C’est souvrain bien que prendre en pacience
Christine de Pizan
Cent Ballades
Qui vivement veut bien considerer
Ce monde cy ou il n’a joie entière,
Et les meschiefs qu’il fault y endurer,
Et comment mort vient qui tout met en bière,
Qui bien penser veut sus cette matiere,
Il trouvera, s’il a quelque grevance,
Que sur toute reconfortant manière,
C’est souvrain bien que prendre en pacience.
Puis qu’ainsi est qu’on n’y puet demorer,
Pourquoi a l’en cette vie si chère ?
Et une autre convient assavourer,
Qui aux pecheurs ne sera pas legiere.
Si vaut trop mieulx confession plainiere
Faire en ce monde, et vraie penitence ;
Et qui ara la penance trop fière,
C’est souvrain bien que prendre en pascience.

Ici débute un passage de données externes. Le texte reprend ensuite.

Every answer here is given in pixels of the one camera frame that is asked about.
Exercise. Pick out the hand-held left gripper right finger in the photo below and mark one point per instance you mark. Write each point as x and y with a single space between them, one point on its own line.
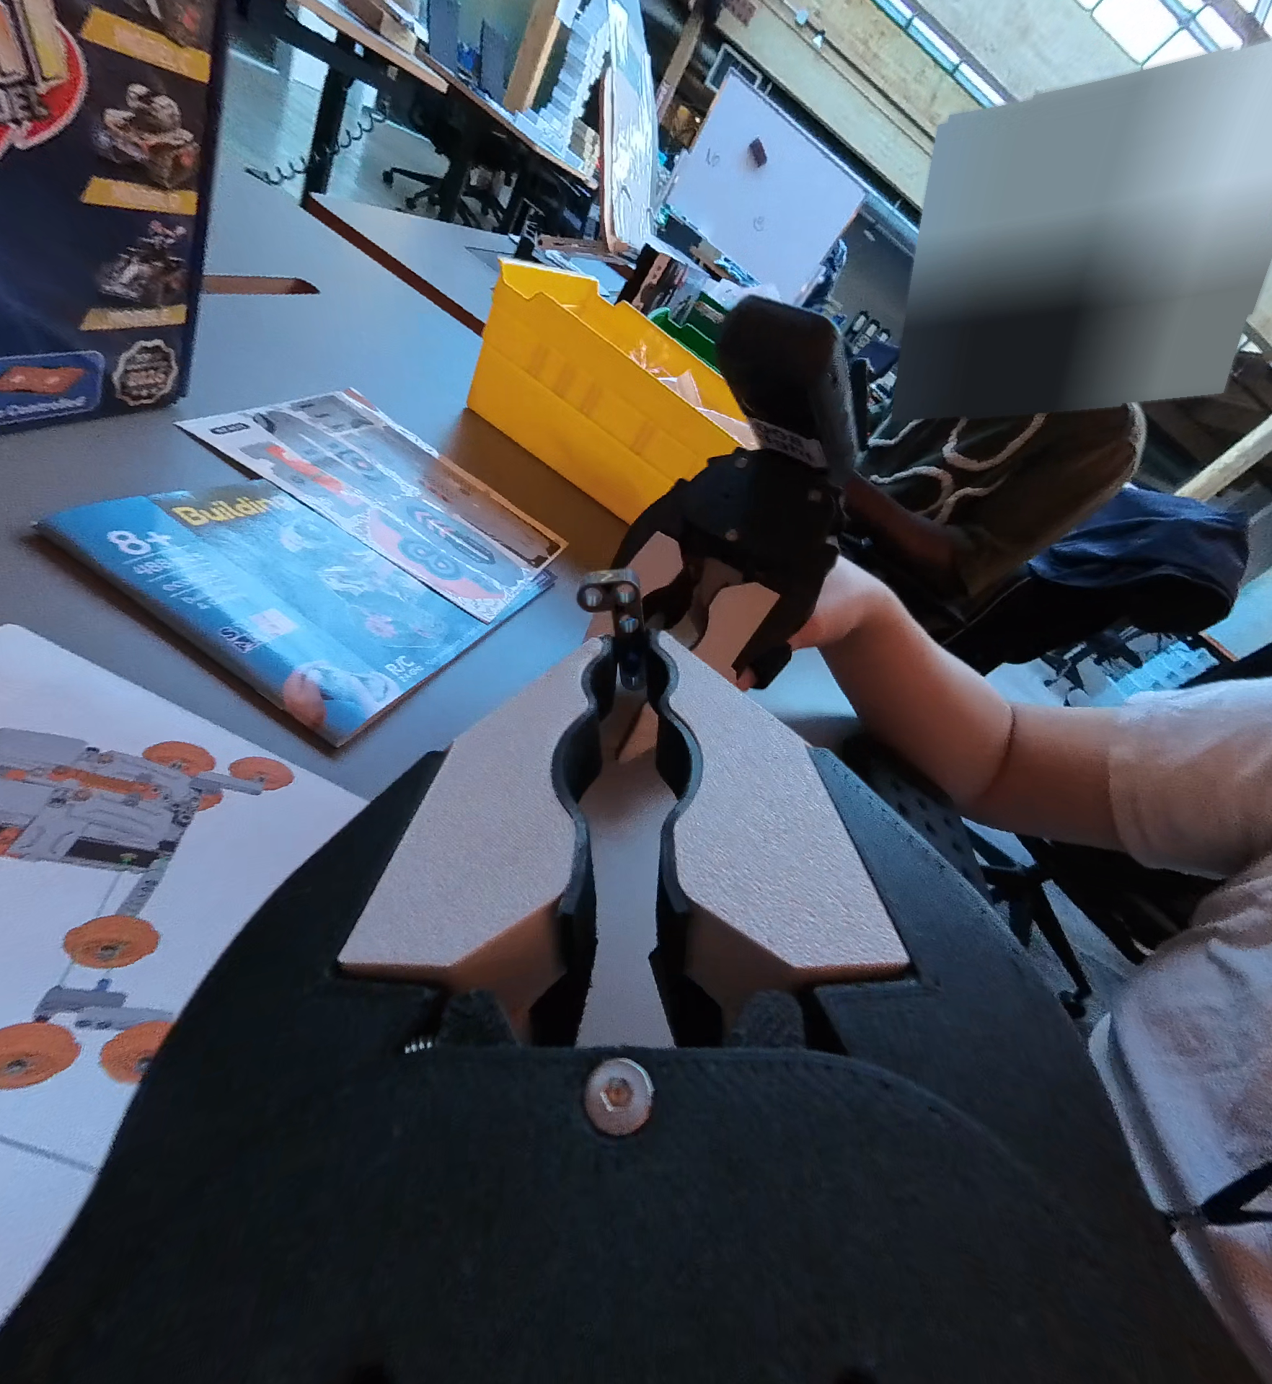
788 853

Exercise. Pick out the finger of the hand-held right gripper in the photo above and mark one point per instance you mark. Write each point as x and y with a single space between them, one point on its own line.
670 567
731 622

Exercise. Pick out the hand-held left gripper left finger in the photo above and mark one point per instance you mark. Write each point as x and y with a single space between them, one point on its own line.
462 865

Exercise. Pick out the black building beam with pin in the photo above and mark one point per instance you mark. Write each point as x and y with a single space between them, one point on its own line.
619 604

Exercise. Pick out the person's right forearm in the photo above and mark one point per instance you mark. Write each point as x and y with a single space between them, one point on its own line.
981 735

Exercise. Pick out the grey desk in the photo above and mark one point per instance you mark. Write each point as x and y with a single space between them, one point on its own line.
377 356

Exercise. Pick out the person's right hand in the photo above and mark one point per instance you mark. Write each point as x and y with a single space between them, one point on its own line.
846 610

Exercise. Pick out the yellow plastic bin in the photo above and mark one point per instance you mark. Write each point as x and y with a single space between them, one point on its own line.
560 399

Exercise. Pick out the sticker sheet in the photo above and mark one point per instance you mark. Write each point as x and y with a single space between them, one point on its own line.
377 497

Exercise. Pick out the open white instruction booklet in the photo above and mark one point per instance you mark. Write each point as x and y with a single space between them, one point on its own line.
160 865

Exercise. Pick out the whiteboard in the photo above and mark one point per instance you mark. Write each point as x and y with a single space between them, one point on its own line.
766 183

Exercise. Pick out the blue cover booklet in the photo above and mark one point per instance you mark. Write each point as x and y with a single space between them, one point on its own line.
214 583

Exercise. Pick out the person's white shirt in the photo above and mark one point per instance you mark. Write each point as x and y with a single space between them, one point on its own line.
1220 972

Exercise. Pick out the robot kit box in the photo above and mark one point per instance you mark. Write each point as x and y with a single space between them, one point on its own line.
52 216

Chacun vrai cuer se doit enamourer
De la vraie celestiel lumière,
Et du seul Dieu que l’en doit aourer.
C’est notre fin et joie derreniere :
Qui sages est, autre solas ne quiere,
Tout autre bien si n’est fors que nuisance,
Et se le monde empesche ou trouble arrière,
C’est souvrain bien que prendre en pascience.